For Sterry and perhaps other veterans, the battle is personal. Sterry blames Schwartz, the state veterans commissioner, for letting the health registry get de-funded.

"She was a nurse in Vietnam," Sterry says of Schwartz. "She was part of the movement to get Agent Orange recognized. It’s why people appointed her commissioner. She should know better.

"It took 16 years for Agent Orange to be recognized, 18 years for Persian Gulf Syndrome," Sterry goes on. "What are these guys getting hit with? Over and over and over people deny there is a problem until enough of us have died so that it becomes cost-effective to treat people."
It’s penny wise and pound foolish, Sterry says.

"The decision to cut $165,000 is going to cost the state millions in the long run, between unemployment and HUSKY health insurance and Section 8 housing and welfare and food stamps and energy assistance," she says. "Just by changing the types of light switches they use, they could save $165,000."
She’s right. Troops are returning to Connecticut from Iraq and Afghanistan to a host of seemingly avoidable problems related to health care access, employment, housing and education benefits. It’s all painfully spelled out in a new report released last week that surveyed the needs of returning combat troops. The paper was prepared for the state Department of Veterans Affairs by researchers at Central Connecticut State University.
For instance: Though 80 percent of vets surveyed described their health as "good" or "excellent," almost half say they’re less healthy than when they deployed, and 30 percent report unmet health needs.

Twenty-one percent of surveyed vets screened positive for probable post-traumatic stress disorder (PTSD) and one in five screened positive for probable traumatic brain injury (TBI), a growing epidemic among combat vets whose skulls are rattled by bomb blasts and improvised explosive devices. Mild cases of TBI give victims headaches, confusion and light-headedness. The most severe cases come with ringing in the ears, memory loss, a bad taste in the mouth and sudden and violent mood changes.

The report doesn’t recommend a veterans health registry as such, but it comes pretty close. "This prevalence rate suggests that TBI may be a significant problem for many returning veterans and highlights the need for resources to investigate this health issue," the report reads.
 
NO ONE TOLD US THE FUNDS WERE CUT
What?!?
That was state Rep. Pat Dillon’s reaction when we asked for her reaction to the health registry’s demise.
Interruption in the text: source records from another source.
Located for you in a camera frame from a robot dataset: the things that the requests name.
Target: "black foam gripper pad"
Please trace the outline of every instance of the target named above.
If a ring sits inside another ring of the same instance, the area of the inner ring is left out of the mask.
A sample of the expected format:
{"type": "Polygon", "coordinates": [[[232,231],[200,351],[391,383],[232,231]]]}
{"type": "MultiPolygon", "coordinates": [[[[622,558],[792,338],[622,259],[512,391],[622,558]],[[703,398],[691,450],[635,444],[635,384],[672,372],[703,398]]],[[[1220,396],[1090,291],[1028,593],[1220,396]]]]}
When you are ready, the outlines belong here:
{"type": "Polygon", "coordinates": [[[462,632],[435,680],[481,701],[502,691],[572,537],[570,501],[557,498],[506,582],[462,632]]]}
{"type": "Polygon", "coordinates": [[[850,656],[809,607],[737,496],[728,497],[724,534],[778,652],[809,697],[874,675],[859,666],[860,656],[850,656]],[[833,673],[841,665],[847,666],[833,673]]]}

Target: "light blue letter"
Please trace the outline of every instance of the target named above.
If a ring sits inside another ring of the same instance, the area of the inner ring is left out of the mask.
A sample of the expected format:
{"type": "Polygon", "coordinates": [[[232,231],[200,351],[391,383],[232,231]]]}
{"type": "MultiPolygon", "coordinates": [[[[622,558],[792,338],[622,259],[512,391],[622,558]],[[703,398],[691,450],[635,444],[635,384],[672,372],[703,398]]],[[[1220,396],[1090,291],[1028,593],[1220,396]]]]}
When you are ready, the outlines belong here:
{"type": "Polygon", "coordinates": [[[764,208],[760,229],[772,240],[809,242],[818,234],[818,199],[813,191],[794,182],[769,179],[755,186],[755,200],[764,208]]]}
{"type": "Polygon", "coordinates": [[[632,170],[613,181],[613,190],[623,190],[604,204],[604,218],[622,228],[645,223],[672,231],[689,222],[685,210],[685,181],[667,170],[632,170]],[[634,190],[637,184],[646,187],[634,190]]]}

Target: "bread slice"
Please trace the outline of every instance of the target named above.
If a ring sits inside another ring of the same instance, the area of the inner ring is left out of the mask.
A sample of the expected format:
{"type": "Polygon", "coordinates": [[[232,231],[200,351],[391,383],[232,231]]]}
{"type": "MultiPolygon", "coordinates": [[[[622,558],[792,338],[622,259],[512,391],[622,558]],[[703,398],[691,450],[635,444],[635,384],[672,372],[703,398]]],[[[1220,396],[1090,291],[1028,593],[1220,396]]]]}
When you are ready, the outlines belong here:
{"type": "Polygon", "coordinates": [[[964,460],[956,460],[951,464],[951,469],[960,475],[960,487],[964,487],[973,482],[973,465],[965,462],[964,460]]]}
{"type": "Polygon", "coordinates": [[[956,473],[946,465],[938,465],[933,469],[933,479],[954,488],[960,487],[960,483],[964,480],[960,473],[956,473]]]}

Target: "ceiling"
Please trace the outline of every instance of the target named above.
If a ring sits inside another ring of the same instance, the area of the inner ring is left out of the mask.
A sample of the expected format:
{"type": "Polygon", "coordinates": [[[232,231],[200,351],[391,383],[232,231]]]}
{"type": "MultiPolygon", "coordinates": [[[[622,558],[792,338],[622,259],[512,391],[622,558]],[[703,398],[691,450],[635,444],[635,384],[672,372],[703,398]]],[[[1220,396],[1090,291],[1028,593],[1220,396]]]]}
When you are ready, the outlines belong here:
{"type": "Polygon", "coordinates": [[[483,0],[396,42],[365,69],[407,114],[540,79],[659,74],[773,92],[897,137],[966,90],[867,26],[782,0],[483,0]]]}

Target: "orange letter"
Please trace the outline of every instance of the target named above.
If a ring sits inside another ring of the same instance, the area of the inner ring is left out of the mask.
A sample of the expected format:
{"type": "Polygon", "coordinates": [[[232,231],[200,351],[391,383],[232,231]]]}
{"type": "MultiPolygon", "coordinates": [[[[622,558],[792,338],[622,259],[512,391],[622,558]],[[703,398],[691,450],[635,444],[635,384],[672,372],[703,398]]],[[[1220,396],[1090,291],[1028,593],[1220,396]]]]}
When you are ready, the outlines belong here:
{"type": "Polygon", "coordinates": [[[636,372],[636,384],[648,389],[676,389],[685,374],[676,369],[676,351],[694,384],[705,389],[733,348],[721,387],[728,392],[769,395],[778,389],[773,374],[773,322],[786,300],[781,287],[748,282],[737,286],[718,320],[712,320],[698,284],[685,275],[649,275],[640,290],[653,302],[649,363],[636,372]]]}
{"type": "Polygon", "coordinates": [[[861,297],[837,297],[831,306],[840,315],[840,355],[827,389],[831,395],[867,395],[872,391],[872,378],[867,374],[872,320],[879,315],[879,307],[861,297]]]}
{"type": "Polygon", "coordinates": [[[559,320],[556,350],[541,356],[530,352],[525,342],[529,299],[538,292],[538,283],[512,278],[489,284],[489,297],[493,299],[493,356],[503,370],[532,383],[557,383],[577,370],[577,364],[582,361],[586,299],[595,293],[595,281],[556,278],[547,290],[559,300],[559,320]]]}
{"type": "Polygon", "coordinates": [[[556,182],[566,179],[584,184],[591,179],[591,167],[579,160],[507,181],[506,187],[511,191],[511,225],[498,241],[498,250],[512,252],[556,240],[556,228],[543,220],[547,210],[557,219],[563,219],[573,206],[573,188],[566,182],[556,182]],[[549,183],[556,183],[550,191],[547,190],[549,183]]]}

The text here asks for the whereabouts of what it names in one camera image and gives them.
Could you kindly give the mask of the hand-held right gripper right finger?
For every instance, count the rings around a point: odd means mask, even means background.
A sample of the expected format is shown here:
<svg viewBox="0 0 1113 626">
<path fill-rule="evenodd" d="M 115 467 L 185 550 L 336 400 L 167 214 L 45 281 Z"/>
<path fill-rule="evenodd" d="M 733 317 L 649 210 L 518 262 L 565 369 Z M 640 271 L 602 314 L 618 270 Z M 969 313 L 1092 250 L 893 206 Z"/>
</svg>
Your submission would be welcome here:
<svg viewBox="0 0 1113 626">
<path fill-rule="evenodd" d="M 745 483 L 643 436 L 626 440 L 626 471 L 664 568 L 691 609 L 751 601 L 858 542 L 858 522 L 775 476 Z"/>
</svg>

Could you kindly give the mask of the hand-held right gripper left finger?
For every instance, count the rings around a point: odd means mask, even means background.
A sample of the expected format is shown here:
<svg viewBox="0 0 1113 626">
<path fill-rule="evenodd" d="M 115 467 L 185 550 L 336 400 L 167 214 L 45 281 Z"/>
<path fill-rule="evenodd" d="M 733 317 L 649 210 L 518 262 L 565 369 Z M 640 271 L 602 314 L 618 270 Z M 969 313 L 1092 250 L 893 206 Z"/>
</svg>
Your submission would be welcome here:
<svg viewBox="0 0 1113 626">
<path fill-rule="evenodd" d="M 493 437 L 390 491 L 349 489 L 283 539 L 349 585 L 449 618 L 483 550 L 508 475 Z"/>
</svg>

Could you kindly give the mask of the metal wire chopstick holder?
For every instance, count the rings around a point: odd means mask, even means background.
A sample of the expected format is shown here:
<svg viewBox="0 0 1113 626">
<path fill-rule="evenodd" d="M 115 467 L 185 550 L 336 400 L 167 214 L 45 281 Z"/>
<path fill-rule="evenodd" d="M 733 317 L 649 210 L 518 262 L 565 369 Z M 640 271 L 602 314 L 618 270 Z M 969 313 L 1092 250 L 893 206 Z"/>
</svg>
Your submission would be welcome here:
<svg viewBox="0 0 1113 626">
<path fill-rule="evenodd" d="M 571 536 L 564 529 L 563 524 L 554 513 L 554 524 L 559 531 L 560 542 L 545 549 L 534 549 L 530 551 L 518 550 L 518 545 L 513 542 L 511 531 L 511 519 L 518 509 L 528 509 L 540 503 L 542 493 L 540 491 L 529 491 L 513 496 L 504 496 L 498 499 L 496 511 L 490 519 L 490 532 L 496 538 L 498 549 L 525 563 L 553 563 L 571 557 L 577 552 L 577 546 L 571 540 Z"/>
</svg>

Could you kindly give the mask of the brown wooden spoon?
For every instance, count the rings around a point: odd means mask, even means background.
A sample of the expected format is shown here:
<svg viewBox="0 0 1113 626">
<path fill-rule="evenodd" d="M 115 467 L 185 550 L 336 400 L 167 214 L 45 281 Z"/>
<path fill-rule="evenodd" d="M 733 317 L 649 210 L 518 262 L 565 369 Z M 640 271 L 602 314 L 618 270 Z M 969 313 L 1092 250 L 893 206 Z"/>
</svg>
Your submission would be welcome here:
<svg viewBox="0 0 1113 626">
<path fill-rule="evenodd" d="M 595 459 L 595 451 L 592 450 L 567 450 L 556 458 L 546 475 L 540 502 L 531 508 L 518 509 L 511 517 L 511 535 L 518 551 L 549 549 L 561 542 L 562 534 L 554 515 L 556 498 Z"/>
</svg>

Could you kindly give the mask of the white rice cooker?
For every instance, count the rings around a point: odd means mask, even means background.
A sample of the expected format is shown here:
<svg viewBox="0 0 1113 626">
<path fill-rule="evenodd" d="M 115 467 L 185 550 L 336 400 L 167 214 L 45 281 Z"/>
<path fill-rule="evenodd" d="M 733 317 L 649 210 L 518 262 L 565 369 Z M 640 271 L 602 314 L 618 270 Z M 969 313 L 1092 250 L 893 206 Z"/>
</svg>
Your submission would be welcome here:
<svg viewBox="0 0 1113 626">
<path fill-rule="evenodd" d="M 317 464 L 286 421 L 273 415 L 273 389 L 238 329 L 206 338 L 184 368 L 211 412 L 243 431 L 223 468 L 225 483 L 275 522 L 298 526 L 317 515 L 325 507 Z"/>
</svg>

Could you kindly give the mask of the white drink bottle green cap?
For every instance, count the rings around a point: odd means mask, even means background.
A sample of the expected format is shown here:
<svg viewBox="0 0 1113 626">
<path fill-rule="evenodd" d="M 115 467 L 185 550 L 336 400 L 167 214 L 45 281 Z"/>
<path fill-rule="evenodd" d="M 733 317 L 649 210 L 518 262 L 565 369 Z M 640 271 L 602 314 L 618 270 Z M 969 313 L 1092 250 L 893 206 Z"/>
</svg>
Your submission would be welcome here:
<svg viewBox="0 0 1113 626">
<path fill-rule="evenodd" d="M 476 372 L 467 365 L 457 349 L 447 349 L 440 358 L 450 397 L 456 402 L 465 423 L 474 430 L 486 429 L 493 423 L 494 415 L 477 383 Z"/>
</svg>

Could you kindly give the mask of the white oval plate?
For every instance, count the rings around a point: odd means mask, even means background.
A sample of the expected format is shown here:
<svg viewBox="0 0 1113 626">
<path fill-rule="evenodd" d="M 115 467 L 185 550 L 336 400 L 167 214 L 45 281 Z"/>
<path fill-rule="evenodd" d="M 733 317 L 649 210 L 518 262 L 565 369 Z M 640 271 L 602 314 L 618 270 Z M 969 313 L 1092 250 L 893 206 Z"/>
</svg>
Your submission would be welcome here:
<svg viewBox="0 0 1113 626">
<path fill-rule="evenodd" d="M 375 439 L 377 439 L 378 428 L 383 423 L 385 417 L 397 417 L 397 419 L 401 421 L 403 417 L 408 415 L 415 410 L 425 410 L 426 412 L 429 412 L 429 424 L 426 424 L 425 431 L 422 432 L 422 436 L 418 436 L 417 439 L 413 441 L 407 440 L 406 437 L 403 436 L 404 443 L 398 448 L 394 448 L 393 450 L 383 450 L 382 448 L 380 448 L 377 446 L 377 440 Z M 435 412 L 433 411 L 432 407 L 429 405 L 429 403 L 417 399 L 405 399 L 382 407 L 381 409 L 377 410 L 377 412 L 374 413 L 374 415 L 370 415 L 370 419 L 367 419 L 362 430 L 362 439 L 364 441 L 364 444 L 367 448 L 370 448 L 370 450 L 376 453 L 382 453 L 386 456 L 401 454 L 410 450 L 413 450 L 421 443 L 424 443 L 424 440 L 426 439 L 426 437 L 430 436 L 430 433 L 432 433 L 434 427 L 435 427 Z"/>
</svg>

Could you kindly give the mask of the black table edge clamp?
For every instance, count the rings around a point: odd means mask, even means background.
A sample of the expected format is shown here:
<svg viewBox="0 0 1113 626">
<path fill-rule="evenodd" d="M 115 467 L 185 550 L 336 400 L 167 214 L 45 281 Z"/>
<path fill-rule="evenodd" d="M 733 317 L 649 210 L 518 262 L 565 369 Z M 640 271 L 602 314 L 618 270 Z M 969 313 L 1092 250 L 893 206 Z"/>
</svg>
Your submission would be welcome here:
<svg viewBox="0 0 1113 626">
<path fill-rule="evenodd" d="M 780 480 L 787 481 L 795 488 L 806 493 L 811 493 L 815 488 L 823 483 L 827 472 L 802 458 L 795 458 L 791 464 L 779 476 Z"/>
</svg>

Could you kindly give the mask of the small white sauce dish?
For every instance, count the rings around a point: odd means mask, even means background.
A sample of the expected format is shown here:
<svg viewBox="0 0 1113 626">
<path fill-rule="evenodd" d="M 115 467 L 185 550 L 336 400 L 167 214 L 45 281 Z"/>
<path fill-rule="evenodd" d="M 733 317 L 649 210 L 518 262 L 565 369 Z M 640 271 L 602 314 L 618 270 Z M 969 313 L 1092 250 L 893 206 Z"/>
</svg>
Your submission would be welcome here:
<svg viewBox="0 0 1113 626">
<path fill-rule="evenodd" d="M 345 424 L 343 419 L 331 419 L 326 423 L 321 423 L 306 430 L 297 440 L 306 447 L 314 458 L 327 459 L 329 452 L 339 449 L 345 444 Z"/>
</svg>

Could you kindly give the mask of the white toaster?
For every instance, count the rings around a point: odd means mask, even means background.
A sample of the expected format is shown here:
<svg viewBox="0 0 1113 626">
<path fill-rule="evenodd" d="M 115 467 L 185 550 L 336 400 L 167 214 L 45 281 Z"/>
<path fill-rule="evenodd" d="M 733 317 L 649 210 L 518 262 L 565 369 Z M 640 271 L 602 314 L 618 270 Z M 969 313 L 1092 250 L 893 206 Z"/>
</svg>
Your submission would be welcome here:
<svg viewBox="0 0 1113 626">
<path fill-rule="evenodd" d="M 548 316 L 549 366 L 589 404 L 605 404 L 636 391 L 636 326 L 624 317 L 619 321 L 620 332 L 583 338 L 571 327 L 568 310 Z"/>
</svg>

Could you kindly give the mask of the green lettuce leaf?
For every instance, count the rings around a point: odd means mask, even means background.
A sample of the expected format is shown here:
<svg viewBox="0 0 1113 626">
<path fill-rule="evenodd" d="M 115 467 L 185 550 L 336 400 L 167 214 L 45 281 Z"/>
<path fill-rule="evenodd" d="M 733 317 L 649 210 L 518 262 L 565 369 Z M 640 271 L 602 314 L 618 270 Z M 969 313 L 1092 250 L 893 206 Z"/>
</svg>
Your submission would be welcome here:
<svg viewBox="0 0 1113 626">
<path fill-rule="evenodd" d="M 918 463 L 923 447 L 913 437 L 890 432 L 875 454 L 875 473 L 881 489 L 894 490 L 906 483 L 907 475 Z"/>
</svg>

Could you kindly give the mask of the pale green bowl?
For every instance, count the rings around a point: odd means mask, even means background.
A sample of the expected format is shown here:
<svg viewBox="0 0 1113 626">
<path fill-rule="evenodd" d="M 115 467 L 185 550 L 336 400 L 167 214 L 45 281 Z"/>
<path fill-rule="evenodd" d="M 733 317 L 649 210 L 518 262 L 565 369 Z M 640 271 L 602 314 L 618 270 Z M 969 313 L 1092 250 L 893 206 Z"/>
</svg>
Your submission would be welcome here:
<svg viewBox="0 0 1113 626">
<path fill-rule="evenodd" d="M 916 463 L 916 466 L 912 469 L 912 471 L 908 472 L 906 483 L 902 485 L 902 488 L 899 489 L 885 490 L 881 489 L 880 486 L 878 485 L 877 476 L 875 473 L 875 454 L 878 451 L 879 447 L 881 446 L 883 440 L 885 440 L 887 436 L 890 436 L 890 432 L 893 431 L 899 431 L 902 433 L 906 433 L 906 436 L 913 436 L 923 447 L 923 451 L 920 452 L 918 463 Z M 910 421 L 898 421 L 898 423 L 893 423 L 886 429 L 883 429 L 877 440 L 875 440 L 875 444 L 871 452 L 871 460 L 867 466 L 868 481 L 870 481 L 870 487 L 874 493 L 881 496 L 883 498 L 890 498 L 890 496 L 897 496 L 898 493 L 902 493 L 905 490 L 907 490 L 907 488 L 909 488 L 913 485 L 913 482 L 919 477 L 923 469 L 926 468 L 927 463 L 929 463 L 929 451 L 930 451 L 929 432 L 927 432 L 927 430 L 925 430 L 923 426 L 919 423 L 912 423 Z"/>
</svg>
The New Haven Democrat says she knew nothing about the funding cut before we called for comment.

Dillon’s been a staunch advocate for sick veterans, once telling off Donald Rumsfeld to his face over the Bush administration’s heavy reliance on National Guard troops and reservists to fight the Iraq war, who receive comparably lesser benefits than active duty military. In Connecticut, she spearheaded the effort to test returning vets for depleted uranium exposure.

Dillon says health screening for troops is a moral issue and a financial one.

"If you don’t get them into the federal system, they may end up in the emergency room," Dillon says. "I don’t think state and local taxpayers should be picking up the cost of health care for someone who was damaged or injured doing their duty."

The cut bothers state Sen. Andrew Maynard for a different reason: The governor slashed a program authorized by the legislature without consultation. State law gives her that power, but Maynard’s still displeased that she used it on this.

Maynard wonders if the bad economy became a convenient excuse to cut a program the administration was never wild about to begin with.

"They’ll say, ‘We’re not killing it, but we just can’t do it in this timeframe,’" says Maynard, a Stonington Democrat who co-chairs the Veterans Committee. "I don’t think that’s genuine. These are tough times but I don’t like the idea that it’s done unilaterally."

For her part, Sterry and hundreds like her are left to soldier on. Last spring, Sterry underwent a double mastectomy for breast cancer. She’s not sure it has anything to do with her combat experience ("breast cancer is an epidemic") but she can’t even be tested for it. Her health has not deteriorated dramatically since 2005 but it certainly hasn’t gotten any better.

"Every day is just more, so now I take afternoon naps because I am tired," she says. "I’m just tired."